Of course, de Botton acknowledges, “anyone wanting to damage their intellectual credentials at a stroke need only do one simple thing: confess they read self-help books,” let alone write them. And yet, he notes, the ancients were so intent on being useful that for them “most of philosophy simply was self-help.” Epicurus wrote 300 self-help books, like On Love, On Justice, and On Human Life. Seneca advised his fellow Romans on how to cope with anger. Marcus Aurelius’s Meditations is “one of the finest works of self-help ever written, as relevant to someone facing a financial meltdown as the disintegration of an empire.”

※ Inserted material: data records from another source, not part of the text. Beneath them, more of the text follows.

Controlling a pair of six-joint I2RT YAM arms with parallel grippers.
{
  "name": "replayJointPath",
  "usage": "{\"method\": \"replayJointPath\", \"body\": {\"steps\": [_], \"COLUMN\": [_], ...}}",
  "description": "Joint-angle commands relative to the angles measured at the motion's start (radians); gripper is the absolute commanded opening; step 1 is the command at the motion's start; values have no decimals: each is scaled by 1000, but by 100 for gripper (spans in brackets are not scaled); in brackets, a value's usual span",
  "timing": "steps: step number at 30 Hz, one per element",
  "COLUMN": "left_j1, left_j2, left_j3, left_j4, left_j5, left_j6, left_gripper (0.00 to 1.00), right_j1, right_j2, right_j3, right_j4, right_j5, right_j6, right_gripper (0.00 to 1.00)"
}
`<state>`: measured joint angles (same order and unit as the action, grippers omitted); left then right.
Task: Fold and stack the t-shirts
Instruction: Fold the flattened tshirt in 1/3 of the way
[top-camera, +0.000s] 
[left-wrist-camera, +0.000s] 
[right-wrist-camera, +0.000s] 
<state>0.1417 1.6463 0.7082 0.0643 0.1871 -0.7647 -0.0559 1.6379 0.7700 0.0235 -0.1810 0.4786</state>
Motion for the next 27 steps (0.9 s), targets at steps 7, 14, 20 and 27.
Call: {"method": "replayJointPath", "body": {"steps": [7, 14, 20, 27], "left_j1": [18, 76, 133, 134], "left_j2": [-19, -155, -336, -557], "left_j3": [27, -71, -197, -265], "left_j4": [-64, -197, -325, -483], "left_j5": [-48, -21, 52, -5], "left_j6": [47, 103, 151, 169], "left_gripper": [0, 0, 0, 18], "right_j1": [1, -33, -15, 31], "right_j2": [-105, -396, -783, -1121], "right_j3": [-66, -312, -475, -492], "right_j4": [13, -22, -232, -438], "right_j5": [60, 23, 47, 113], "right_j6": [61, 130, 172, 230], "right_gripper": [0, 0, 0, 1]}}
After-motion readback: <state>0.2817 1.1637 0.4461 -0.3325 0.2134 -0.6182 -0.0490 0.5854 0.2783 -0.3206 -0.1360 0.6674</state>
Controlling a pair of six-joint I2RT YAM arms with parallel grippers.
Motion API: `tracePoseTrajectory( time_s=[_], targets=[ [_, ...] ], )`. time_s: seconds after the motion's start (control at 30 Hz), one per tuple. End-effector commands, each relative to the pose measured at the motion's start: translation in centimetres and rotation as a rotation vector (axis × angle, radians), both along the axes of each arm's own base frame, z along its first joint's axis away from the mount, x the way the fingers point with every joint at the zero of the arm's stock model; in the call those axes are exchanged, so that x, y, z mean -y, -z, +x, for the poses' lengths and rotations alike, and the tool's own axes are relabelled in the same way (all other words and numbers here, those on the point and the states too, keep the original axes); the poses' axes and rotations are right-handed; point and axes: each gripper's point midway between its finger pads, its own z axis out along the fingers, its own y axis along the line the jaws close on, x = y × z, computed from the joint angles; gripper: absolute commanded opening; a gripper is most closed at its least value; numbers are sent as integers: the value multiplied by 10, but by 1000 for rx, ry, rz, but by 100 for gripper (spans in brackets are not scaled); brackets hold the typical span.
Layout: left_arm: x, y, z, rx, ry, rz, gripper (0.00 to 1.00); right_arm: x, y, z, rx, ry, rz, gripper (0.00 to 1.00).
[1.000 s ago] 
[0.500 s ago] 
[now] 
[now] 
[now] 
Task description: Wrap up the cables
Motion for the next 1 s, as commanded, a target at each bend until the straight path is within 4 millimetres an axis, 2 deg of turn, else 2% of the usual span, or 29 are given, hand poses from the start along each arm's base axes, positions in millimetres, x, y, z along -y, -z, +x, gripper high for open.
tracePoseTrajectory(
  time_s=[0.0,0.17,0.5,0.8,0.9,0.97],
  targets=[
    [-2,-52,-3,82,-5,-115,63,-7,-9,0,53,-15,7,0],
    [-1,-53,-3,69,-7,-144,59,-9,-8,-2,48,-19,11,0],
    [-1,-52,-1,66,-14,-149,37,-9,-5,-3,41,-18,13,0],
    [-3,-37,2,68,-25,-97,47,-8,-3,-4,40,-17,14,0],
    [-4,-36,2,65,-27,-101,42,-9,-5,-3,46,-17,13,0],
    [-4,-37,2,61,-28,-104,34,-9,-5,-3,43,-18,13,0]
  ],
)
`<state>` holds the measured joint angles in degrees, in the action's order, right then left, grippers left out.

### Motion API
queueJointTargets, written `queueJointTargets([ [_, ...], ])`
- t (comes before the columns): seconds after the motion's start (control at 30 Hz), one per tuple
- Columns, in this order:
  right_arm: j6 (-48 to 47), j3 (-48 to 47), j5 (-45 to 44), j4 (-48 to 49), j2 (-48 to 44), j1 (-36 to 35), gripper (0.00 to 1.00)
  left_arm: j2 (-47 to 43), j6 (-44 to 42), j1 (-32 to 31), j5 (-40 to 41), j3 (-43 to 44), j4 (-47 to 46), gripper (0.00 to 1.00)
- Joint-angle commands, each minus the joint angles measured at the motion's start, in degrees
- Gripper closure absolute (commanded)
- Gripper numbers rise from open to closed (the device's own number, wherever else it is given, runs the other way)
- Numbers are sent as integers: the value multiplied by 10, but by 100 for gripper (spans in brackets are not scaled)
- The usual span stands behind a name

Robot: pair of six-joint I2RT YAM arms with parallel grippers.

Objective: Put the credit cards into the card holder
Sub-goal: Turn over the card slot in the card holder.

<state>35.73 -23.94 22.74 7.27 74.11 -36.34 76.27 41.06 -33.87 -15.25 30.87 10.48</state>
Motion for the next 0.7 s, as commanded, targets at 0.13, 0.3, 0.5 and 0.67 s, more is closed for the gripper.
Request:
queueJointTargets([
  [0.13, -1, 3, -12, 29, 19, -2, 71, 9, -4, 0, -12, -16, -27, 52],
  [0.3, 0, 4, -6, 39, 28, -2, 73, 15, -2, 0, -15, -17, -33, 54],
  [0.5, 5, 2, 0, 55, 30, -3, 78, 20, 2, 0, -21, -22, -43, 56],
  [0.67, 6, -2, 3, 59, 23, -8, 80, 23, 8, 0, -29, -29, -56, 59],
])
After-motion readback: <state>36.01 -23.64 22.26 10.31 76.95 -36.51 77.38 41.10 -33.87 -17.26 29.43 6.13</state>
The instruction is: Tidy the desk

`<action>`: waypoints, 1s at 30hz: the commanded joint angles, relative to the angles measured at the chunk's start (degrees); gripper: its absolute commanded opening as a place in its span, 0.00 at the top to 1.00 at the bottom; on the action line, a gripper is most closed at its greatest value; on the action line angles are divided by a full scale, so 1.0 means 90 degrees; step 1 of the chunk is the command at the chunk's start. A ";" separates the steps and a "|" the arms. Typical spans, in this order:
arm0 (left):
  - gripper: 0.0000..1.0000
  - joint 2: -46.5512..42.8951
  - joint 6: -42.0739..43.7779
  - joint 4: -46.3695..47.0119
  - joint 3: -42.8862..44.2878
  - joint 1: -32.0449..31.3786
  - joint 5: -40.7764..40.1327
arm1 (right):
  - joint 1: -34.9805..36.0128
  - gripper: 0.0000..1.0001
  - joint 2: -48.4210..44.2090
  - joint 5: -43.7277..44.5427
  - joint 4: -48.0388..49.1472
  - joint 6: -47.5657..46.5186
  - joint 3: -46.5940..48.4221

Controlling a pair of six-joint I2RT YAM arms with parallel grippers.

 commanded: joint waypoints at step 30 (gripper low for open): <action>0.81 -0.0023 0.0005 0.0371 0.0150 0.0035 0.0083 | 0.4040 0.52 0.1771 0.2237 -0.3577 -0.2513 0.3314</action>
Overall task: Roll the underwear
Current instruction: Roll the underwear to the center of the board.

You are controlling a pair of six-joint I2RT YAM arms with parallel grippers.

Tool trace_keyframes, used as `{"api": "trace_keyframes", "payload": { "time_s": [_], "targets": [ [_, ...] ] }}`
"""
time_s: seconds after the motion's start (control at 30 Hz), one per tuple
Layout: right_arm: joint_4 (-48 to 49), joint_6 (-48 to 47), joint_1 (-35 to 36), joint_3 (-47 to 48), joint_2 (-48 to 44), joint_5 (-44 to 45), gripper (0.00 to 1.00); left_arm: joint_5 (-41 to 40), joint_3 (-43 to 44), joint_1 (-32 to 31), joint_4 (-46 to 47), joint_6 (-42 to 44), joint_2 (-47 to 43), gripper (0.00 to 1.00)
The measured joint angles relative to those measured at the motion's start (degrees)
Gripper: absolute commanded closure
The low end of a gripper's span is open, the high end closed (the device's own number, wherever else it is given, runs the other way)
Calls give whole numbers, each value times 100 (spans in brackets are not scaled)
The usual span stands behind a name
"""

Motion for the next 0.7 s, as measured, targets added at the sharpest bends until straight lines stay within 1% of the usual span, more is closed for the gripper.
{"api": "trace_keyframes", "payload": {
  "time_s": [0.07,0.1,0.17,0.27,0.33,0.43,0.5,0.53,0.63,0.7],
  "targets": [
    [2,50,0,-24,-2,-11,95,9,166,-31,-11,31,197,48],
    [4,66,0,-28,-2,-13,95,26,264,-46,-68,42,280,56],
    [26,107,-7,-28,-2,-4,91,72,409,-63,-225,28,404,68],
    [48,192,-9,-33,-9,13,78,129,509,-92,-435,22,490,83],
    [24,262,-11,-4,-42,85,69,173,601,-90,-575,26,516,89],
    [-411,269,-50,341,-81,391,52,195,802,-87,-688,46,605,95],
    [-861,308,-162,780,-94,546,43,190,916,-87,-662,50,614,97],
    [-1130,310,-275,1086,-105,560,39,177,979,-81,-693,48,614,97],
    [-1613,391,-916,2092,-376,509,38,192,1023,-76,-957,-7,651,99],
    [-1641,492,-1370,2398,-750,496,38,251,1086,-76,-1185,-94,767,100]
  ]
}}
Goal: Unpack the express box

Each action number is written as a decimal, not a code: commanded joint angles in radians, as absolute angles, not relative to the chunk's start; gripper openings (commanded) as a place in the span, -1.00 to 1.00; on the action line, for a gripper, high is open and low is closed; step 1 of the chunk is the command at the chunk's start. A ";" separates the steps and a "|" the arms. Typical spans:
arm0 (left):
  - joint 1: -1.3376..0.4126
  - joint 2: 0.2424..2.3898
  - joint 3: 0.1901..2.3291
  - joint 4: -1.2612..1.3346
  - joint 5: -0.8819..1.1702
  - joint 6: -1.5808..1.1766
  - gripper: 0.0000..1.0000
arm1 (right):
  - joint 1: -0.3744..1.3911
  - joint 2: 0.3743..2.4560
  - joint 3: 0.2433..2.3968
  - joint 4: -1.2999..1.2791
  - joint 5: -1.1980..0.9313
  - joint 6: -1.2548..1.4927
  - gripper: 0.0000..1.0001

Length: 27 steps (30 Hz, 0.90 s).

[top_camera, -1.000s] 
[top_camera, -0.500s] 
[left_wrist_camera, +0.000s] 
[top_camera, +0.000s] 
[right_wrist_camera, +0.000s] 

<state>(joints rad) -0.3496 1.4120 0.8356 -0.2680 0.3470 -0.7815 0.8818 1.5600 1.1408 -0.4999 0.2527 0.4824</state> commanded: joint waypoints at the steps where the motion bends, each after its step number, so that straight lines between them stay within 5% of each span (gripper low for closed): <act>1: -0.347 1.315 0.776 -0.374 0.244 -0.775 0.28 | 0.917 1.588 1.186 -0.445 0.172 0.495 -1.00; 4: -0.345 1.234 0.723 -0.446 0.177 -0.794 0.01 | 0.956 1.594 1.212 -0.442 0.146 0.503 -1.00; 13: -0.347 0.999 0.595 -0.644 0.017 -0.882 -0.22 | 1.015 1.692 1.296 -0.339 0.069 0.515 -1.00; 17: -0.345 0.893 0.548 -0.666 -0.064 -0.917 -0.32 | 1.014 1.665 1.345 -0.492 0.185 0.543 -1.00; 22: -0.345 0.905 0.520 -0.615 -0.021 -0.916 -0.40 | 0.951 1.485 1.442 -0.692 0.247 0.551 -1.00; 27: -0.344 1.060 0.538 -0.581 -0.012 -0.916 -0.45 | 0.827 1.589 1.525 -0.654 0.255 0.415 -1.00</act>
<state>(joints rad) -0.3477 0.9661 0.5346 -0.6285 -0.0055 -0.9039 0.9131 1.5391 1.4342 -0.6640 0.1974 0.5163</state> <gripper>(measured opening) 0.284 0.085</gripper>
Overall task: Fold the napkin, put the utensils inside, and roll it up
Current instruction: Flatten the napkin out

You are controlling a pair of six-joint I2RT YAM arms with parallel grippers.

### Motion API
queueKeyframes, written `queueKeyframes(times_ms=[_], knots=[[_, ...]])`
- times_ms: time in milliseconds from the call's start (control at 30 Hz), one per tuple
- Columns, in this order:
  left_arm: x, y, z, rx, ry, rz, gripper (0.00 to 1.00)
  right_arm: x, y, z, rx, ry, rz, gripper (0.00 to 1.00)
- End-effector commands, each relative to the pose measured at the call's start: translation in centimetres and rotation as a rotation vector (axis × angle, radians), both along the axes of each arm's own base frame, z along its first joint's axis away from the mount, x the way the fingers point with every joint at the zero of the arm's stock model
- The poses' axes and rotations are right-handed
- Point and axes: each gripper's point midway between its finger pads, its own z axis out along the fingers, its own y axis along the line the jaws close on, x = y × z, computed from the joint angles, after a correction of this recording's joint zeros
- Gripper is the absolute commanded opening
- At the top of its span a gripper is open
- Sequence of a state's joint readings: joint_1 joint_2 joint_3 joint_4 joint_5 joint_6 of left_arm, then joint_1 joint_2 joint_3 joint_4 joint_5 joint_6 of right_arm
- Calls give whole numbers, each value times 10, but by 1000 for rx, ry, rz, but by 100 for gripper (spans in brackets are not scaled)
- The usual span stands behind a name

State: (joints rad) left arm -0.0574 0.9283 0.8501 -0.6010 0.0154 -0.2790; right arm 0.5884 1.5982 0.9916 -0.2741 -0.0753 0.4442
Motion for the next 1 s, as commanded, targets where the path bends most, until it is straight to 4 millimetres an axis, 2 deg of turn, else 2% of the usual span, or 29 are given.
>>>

As early as the 1500s, de Botton notes, “Montaigne deplored the way in which academics tended to privilege learning over wisdom.” That effect was hastened in the 1800s, he says: The modern university became the major employer of philosophers and intellectuals, and the demise of the informed self-help book soon followed. Turning to a philosopher or historian to become wise was considered “laughably idealistic and adolescent.” That angers de Botton: “There’s a maddening snobbery among intellectuals about anyone who tries to write a book that could in some way be useful or enlightening to the mass of the population.”
That is why he and a group of “similarly disaffected academics, artists, and writers” started the School of Life. They wish to reach people of varied educational backgrounds—"to speak without speaking up or down.”
Many of the school’s instructors are public intellectuals, for lack of a better term: journalists with a record of cogent public comment, a psychologist or psychiatrist or two, a few academics deemed never to have fallen into a higher-education rut.
Forthcoming in May are How to Change the World, by the broadcaster and journalist John-Paul Flintoff, and How to Find Fulfilling Work, by the School of Life co-founder Roman Krznaric . The series will add about four titles a year, covering such topics as nature, money, children, and creativity.
The author of the other initial release in the series, Philippa Perry, is a psychotherapist. In her How to Stay Sane, she translates both common-sense and obscure insights from her clinical practice into comprehensible prose.
Although highly readable, the book is not self-consciously aphoristic or simplifying. In preparing her book, she says, she sought to use experiences in her own life and practice. For example, she went to a performance of a Wagner opera, Die Meistersinger von Nürnberg, “so the story of that found its way into the book. I like to mix art, observations from my work, my reading, my conversations, and research.”
Her personal experience matters to her book’s theme, she writes. After all, taking stock of one’s own experience is essential when striving “to remain stable and yet flexible, coherent and yet able to embrace complexity.”